STRADA — Traffic Risk Assessment & Reliability Framework

Research Project | Machine Learning | Traffic Risk Modeling Implements the STRADA research framework for accident severity prediction and reliability-aware safety interpretation.

Overview

STRADA (System for Traffic Risk Assessment & Dynamic Analysis) is a machine learning–based research framework for accident severity prediction using large-scale traffic, environmental, and temporal data.

The project focuses on building a reliability-aware prediction pipeline that estimates accident severity and provides interpretable safety insights using contextual features such as weather, time, and regional patterns.

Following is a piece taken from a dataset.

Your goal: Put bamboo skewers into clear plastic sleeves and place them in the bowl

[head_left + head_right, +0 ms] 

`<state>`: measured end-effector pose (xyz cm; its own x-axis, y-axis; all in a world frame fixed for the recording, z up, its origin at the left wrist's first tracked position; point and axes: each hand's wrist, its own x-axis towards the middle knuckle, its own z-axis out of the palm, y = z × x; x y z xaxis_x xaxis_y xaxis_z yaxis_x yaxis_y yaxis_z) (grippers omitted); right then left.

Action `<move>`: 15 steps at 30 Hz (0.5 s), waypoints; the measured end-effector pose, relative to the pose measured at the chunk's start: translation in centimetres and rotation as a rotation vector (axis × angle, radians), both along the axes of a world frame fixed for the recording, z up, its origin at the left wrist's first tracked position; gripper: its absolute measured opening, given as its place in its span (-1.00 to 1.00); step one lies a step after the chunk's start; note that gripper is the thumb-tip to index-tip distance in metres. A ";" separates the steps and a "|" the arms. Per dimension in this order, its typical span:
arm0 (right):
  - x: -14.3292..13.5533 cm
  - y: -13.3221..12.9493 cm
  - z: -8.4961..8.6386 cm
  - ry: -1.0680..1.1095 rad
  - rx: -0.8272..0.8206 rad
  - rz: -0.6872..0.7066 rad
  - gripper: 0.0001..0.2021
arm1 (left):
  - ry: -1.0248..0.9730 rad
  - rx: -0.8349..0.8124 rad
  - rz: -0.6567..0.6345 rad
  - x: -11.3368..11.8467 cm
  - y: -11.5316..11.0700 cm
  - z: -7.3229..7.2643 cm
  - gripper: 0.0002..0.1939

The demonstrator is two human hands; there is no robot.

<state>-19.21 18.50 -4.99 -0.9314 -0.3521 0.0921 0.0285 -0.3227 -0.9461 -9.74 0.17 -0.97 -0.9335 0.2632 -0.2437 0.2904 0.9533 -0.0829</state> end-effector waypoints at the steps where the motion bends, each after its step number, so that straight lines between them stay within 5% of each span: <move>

This repository contains the implementation supporting the STRADA research framework and accompanying experiments.

Key Objectives

  • Predict accident severity using structured environmental and temporal data.
  • Study how ML models behave in safety-critical, imbalanced datasets.
  • Provide interpretable reliability-aware outputs instead of raw predictions.
  • Build a modular research pipeline for further experimentation.

Core Features

  • Random Forest–based severity prediction model.
  • Large-scale data handling (~7.7M records, sampled training subset).
  • Environmental + temporal feature engineering.
  • Regional clustering for spatial risk modeling.
  • Reliability Index for confidence interpretation.
  • Streamlit interface for interactive safety analysis.
  • Retrieval-based safety recommendation module.

Dataset

This project uses the US Accidents Dataset, a large public dataset containing accident records across the United States.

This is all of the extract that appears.